One familiar with modern electrical theories knows that the present tendency is to include everything in the electromagnetic scheme. Maxwell started this when he promulgated the electromagnetic theory of light. Experiment by Kauffman on the beta rays of radium lead us to regard mass as electromagnetic. Hence it is very natural to try to explain gravitation as an ether-phenomenon. This would require that the ether be capable of supporting enormous pressure or tension. In the older views the ether was regarded as a very attenuated medium. Such an ether can hardly meet the demands. Many modern physicists regard the ether as very rigid and dense when compared with ordinary matter. See Lodge's "The Ether of Space." If we follow Sir J. J. Thomson, who regards all mass as mass of the ether[1] we can calculate the density of the ether, for the mass of an electron is about ${\displaystyle 10^{27}}$ grams and the volume is of the order of ${\displaystyle 10^{-39}}$ cubic centimeters; hence the density of the ether is ${\displaystyle 10^{12}}$ or a million million times that of water. When we consider the rapidity with which an ether disturbance is transmitted we see that the rigidity should be very great compared with ordinary matter.

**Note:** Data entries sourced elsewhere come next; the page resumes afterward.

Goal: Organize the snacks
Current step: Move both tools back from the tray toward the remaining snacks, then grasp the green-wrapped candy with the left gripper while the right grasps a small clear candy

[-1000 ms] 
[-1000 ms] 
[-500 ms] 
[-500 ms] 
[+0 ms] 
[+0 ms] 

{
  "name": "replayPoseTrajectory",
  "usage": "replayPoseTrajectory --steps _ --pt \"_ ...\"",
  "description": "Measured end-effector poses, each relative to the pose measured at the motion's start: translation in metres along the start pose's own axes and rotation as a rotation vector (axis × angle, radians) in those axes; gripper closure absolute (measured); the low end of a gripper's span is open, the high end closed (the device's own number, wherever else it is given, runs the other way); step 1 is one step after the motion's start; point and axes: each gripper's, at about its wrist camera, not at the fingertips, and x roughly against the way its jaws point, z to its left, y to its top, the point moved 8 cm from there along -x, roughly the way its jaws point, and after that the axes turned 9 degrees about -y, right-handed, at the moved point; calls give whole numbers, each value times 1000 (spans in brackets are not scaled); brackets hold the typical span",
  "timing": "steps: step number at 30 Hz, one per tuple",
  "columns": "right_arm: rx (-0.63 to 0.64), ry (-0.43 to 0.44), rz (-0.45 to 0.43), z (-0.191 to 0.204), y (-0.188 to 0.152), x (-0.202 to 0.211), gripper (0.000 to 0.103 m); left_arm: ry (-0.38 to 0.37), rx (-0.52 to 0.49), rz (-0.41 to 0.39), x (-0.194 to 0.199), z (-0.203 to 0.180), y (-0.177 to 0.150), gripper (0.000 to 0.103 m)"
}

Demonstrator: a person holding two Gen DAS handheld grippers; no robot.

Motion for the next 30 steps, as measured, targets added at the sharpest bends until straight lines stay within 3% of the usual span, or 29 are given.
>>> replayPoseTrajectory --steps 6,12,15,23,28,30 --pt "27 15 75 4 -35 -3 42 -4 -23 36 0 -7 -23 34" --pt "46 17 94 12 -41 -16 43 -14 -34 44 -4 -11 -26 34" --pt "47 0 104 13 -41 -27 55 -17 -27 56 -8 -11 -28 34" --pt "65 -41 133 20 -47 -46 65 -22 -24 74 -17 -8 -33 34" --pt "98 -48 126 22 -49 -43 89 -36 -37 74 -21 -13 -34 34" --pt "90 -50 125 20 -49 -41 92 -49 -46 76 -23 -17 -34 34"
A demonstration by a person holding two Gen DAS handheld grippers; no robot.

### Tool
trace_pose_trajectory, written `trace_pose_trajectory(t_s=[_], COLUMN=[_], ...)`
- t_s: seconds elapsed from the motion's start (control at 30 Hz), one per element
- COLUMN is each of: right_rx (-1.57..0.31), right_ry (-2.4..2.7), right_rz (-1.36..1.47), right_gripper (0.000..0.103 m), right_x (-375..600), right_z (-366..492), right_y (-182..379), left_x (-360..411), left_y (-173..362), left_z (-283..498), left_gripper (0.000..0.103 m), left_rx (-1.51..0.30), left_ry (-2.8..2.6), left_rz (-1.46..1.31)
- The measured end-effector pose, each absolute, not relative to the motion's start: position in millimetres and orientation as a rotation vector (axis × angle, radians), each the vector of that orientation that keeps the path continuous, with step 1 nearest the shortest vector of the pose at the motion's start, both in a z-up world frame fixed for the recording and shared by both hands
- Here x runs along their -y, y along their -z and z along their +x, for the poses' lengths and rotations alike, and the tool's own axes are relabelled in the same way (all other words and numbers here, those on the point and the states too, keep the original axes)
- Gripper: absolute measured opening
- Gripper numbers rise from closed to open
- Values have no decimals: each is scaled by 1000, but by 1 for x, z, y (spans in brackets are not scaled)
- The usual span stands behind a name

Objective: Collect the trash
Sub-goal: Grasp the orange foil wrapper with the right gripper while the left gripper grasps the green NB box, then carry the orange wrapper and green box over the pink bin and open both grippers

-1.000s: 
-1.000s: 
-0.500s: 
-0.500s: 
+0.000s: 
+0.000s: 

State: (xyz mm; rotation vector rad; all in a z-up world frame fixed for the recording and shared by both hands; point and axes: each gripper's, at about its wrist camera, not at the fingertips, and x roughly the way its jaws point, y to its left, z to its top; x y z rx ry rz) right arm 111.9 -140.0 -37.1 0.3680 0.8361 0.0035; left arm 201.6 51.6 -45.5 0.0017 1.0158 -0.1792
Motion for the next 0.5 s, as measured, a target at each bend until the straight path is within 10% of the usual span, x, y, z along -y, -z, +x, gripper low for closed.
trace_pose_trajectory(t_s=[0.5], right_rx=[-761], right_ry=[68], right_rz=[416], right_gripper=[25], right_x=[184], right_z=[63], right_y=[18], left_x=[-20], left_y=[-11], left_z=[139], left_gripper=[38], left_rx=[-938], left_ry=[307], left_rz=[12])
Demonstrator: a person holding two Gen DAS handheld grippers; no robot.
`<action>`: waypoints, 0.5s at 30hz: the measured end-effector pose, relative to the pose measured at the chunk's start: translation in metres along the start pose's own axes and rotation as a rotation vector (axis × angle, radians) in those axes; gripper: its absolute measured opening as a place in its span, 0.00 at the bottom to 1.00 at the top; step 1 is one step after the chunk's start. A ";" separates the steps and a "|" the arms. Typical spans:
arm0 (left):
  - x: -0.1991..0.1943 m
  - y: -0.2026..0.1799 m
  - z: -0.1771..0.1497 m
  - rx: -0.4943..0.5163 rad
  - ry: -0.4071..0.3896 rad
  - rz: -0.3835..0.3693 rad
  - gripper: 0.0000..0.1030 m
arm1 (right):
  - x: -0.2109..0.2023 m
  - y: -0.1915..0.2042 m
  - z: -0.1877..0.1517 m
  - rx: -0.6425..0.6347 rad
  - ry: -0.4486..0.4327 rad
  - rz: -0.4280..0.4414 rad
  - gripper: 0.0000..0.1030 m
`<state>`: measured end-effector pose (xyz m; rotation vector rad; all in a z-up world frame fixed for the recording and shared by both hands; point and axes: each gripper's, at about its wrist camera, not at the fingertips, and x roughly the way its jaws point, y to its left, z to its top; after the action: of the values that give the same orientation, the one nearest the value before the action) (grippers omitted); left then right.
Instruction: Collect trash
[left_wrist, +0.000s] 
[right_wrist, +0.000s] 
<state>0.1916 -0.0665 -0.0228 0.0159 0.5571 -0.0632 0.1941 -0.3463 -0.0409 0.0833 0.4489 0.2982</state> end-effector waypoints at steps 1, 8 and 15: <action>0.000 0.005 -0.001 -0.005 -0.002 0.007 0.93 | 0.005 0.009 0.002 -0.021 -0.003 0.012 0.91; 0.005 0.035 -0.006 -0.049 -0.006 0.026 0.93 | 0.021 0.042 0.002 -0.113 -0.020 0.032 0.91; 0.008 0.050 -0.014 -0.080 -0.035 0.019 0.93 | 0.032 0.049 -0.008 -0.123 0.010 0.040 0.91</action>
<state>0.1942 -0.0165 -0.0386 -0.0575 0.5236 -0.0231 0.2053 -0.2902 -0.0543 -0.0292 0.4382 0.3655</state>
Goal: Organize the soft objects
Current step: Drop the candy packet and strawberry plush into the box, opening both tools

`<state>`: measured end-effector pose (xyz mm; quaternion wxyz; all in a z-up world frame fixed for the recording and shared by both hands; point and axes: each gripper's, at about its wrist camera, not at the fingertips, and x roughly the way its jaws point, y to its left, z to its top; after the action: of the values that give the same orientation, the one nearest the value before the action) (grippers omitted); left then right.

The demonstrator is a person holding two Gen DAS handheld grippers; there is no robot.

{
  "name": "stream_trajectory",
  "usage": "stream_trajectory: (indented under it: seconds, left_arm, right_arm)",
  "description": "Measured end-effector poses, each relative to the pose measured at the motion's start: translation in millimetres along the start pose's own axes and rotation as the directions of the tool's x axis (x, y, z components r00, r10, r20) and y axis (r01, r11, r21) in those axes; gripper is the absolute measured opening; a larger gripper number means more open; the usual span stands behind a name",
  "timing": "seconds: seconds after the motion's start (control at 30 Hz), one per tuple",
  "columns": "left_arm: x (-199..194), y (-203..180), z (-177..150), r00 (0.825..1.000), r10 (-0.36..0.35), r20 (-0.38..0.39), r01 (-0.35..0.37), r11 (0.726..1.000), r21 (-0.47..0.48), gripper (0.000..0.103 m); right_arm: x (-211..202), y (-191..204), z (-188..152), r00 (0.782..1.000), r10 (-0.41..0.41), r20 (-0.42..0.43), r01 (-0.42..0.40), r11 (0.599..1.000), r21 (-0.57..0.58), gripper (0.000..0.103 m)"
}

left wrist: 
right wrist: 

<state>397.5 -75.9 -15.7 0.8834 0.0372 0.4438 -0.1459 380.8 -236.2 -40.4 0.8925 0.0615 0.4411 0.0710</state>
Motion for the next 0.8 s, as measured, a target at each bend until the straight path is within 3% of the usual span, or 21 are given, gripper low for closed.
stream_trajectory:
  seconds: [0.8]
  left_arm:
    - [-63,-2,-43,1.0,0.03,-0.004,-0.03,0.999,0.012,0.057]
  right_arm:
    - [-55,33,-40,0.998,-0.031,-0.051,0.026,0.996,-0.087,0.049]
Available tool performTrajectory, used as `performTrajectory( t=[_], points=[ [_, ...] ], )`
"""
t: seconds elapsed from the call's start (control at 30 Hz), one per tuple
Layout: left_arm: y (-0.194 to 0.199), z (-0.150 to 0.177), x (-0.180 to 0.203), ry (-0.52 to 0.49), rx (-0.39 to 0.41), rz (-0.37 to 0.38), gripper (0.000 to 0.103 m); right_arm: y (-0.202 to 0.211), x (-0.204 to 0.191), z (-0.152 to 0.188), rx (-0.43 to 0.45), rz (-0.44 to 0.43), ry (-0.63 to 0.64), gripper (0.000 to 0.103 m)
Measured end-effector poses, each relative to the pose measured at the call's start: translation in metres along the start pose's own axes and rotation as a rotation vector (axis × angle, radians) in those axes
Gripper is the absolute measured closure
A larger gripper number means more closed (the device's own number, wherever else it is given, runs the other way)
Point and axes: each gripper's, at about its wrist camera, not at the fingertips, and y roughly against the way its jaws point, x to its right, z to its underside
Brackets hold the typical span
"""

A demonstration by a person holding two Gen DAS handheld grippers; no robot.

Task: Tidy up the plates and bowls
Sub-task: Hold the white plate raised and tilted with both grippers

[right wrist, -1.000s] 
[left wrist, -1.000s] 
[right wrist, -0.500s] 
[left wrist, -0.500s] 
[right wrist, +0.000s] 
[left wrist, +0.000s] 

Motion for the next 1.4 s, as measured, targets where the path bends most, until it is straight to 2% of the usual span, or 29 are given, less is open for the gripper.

Taking the density of ether as ${\displaystyle 10^{12}}$ and the velocity of ether waves as ${\displaystyle 3\times 10^{10}}$ cms. per sec. the rigidity will be of the order of ${\displaystyle 10^{33}}$ dynes per sq. cm., since ${\displaystyle velocity={\sqrt {\frac {elasticity}{density}}}}$ The intrinsic energy if due to rotational motion will be of the order of ${\displaystyle 10^{32}}$ ergs per cubic centimeter, if we assume the velocity of rotation is of the order of that of light; since the energy ${\displaystyle ={\frac {1}{2}}}$ mass times ${\displaystyle velocity^{2}}$, where the mass of a cubic centimeter is ${\displaystyle 10^{12}}$ grams and the velocity is ${\displaystyle 3\times 10^{10}}$ cms. per sec. Hence the intrinsic energy and rigidity of the ether will probably meet the demands if we accept the views of ether and matter held by some of the greatest modern physicists.

If a falling body does not gather its energy from the ether where does it get it? Lift a ton to the height of 1,000 feet above the earth's surface and we have 2,000,000 foot-pounds of potential energy, or preferably a body that in returning to its original position will gather 2,000,000 foot-pounds of energy. Is this energy inherent in the body? Newton's letter to Bentley shows us that he was opposed to such a view. One thing is sure, there is no perceptible change in the mass and chemical composition of the body at the height of a thousand feet.

In the "Principia" Newton makes no attempt to explain gravitation, but in one of his optical queries he writes thus: "If the pressure in the medium is less in the neighborhood of dense bodies than at a greater distance from them, dense bodies will be drawn toward each other, obeying the law of gravitation if diminution of pressure is inversely as the distance."

Hooke, a contemporary of Newton and a man of great ingenuity,

1. See Silliman, "Lectures," p. 5